Well-Known Figures and Silicon Valley Insiders Voicing Concerns.

When director Guillermo del Toro said he would “rather die” than use AI tools, it made news. Ditto for, SZA’s Instagram stories tirade against the tech warning about “environmental racism” and showing fear over users who are “codependent on a machine”. Ditto still for when Simu Liu, Alison Roman, Céline Dion, Emily Blunt, and others make statements that are critical of AI in their various industries. I think these quotes go viral for a reason: people agree with them.

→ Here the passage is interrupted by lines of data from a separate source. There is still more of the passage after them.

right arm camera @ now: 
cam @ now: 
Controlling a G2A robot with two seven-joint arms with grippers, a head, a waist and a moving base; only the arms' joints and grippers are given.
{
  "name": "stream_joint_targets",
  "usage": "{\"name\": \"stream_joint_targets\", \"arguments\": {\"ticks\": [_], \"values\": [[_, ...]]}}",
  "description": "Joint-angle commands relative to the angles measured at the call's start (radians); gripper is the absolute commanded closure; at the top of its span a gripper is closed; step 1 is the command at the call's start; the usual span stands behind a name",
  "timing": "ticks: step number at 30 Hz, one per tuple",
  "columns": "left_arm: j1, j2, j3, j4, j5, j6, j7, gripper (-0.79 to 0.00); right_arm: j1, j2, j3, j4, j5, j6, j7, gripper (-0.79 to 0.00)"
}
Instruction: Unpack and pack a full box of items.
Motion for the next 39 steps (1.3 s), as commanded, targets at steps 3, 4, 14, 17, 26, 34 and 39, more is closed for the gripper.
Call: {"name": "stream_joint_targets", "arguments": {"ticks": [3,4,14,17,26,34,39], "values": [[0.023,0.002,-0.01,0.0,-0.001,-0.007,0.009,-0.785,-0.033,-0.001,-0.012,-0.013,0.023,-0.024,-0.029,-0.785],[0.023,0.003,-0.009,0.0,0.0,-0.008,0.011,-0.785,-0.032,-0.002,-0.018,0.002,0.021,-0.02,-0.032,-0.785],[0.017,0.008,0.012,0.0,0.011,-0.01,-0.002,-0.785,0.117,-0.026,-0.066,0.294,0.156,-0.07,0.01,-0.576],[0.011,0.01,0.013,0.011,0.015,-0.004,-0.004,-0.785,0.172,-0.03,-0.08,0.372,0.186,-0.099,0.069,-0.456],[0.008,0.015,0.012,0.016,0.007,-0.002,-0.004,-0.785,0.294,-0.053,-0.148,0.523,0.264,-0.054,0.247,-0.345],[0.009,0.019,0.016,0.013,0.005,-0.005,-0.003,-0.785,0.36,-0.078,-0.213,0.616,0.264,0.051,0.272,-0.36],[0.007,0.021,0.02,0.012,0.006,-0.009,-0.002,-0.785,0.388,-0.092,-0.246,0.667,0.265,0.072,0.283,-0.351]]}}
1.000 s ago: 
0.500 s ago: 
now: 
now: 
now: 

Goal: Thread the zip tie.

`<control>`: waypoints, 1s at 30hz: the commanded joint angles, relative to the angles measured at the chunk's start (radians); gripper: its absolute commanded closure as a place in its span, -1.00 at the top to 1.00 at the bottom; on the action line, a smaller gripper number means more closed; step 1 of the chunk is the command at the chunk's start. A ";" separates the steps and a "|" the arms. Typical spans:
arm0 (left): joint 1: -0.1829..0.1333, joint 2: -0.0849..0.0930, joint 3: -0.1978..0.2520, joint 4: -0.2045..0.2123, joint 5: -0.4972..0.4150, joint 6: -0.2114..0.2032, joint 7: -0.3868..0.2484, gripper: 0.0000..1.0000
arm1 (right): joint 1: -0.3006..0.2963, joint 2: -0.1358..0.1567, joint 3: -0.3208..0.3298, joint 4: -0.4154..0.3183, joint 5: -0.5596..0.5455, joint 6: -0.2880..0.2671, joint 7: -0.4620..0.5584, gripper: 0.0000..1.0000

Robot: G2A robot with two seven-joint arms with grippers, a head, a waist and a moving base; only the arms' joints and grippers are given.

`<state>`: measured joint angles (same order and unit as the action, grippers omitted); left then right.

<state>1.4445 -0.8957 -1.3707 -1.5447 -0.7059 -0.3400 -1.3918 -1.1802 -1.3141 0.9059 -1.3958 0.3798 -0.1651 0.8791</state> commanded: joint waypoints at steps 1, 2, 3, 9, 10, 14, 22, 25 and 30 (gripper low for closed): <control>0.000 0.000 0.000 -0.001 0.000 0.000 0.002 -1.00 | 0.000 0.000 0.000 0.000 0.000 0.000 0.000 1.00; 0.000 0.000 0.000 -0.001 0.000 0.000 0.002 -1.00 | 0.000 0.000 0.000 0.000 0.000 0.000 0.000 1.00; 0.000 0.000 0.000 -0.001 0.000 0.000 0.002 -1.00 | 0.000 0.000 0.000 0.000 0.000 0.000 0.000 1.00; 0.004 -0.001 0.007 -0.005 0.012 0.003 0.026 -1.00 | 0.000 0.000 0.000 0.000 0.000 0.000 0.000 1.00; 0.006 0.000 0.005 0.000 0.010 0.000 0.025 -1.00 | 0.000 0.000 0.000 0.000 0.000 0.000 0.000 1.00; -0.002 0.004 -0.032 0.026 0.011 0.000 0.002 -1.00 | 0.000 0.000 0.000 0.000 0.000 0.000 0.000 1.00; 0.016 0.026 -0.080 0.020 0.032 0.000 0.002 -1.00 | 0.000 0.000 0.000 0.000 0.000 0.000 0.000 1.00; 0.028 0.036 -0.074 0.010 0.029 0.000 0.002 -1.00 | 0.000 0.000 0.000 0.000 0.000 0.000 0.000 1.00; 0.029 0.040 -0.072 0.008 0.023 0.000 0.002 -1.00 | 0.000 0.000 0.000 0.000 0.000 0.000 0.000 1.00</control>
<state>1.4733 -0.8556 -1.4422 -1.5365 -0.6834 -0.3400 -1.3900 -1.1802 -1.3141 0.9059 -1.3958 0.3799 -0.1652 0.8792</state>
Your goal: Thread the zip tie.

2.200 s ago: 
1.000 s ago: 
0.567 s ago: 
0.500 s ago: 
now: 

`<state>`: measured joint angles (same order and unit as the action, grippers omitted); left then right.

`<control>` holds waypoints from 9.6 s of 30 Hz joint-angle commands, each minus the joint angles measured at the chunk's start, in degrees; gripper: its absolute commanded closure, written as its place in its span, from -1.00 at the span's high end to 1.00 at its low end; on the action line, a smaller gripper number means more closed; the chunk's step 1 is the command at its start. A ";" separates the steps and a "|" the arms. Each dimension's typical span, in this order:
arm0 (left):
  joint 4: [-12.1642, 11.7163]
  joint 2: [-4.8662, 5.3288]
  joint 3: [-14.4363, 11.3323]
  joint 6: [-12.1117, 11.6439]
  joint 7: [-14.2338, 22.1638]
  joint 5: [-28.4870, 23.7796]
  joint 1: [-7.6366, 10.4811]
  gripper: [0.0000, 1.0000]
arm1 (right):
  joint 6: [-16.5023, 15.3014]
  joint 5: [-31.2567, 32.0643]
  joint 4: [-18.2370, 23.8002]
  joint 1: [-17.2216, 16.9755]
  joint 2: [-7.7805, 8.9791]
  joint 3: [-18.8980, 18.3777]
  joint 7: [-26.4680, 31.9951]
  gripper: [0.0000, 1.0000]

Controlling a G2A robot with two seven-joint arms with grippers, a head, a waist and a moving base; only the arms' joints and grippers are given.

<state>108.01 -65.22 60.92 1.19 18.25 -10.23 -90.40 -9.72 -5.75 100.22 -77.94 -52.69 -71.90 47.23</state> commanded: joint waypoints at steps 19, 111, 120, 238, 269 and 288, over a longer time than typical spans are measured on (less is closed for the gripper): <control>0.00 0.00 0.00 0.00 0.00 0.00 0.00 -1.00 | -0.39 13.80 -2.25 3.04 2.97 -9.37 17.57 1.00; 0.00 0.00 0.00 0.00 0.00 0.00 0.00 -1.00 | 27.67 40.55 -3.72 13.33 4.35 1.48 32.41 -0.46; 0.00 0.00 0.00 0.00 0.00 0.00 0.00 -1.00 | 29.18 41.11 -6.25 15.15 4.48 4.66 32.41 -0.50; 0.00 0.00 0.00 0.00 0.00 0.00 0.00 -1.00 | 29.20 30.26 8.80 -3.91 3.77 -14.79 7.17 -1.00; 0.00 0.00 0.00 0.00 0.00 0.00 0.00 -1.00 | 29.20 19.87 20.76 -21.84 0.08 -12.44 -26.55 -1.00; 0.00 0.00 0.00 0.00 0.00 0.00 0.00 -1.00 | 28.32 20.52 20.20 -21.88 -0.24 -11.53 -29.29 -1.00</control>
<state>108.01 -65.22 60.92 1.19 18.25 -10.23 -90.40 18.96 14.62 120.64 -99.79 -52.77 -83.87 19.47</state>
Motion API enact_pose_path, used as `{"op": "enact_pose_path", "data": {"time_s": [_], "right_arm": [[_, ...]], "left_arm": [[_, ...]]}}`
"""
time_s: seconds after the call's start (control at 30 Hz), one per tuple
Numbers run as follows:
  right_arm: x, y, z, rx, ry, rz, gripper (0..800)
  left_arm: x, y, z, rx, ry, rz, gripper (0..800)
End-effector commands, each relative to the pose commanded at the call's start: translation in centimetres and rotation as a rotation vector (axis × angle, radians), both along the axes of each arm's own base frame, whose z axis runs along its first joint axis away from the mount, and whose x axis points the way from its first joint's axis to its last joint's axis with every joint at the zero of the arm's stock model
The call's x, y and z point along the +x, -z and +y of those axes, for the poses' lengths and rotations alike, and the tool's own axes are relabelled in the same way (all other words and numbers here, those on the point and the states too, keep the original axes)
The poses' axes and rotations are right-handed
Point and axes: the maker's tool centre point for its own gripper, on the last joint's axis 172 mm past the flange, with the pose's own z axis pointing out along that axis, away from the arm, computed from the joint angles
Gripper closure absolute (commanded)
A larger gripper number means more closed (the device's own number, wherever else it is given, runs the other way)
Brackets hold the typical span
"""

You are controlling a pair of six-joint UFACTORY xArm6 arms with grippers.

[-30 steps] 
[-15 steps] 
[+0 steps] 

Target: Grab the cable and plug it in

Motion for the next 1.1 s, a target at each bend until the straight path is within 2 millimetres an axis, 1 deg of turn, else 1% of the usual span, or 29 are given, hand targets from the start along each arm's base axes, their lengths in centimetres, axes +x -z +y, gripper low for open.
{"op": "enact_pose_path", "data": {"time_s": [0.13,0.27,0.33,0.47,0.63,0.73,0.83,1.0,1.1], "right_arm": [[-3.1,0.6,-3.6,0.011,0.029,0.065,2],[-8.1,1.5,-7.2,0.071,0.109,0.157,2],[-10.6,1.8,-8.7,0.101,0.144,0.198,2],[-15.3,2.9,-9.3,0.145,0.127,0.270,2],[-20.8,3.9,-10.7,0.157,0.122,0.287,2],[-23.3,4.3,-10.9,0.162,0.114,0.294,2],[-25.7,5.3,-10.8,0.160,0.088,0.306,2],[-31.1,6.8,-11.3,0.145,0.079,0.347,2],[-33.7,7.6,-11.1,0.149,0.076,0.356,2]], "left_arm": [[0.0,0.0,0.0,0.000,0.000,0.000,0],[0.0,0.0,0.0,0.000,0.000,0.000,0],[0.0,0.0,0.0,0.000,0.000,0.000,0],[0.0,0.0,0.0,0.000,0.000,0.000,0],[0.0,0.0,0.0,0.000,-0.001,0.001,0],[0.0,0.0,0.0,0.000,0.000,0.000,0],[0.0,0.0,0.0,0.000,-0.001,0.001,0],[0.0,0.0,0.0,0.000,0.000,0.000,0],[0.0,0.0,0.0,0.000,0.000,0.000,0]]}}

This sentiment exists even among those in the tech industry. Last month, Pinterest introduced a filter that lets users turn off AI content. Meta lets users hide, but not entirely remove, similar slop on Instagram. Reports suggested that “cursor resistance” is on the rise, as some Silicon Valley professionals refuse to use AI to write their code.

{Luciano Noijeen, a lead software engineer working in Greece and the Netherlands, told me that he eagerly used AI in the past to write or punch up his coding.|According to Luciano Noijeen, a {lead|

Laurie Andrews
Laurie Andrews

A gaming technology specialist with over a decade of experience in casino systems and slot machine development.